Mais au moment où les candidats furent invités à se relever pour poursuivre la célébration, le jeune homme demeura immobile. Les secours furent rapidement alertés, mais il était déjà trop tard. Le séminariste venait de rendre son âme à Dieu, au seuil même du sacerdoce qu’il avait longuement préparé.
La scène plongea l’assemblée dans une profonde émotion. Au milieu de la douleur et de l’incompréhension, les paroles de sa mère marquèrent les esprits. Avec une foi remarquable malgré l’épreuve, elle déclara, « J’ai donné mon fils à Dieu il y a de nombreuses années. Aujourd’hui, Dieu l’a accueilli totalement. »

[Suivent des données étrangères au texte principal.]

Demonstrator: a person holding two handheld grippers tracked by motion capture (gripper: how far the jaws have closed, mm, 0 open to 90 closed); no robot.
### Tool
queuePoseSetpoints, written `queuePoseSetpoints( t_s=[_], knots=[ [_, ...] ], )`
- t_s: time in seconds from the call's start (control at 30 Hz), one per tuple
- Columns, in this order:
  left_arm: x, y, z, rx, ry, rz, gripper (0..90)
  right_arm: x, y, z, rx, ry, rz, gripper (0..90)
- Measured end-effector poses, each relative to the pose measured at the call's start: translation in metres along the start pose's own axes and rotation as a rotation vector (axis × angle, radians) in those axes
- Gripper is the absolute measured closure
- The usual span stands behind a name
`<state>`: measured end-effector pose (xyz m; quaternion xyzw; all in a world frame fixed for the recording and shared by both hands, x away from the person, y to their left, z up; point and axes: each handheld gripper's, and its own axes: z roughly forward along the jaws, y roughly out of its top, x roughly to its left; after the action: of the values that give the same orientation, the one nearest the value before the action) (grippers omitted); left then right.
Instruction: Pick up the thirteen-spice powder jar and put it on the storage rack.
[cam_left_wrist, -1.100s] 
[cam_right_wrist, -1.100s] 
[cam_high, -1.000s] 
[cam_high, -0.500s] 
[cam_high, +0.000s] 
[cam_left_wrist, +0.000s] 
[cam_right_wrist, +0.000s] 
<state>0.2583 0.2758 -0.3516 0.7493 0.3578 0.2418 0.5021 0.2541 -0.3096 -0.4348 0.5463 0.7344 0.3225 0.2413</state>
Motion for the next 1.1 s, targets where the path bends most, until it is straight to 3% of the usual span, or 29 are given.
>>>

Que ce récit soit un fait avéré ou une méditation spirituelle transmise dans les milieux chrétiens, il rappelle une vérité fondamentale de la foi : la vie humaine demeure entre les mains de Dieu. Les projets, les rêves et les ambitions peuvent être bouleversés en un instant, mais la confiance en la volonté divine demeure un pilier pour de nombreux croyants.
Cette histoire invite également à prier pour les séminaristes, les prêtres et tous ceux qui discernent leur vocation. Elle souligne l’importance de vivre chaque jour dans la fidélité à son appel, sans savoir quand viendra l’heure de la rencontre définitive avec Dieu.
Comme le rappelle l’Écriture : « Si nous vivons, nous vivons pour le Seigneur ; si nous mourons, nous mourons pour le Seigneur » (Romains 14, 8).
Un message de foi, d’abandon et d’espérance qui continue de toucher les cœurs bien au-delà des murs de l’Église.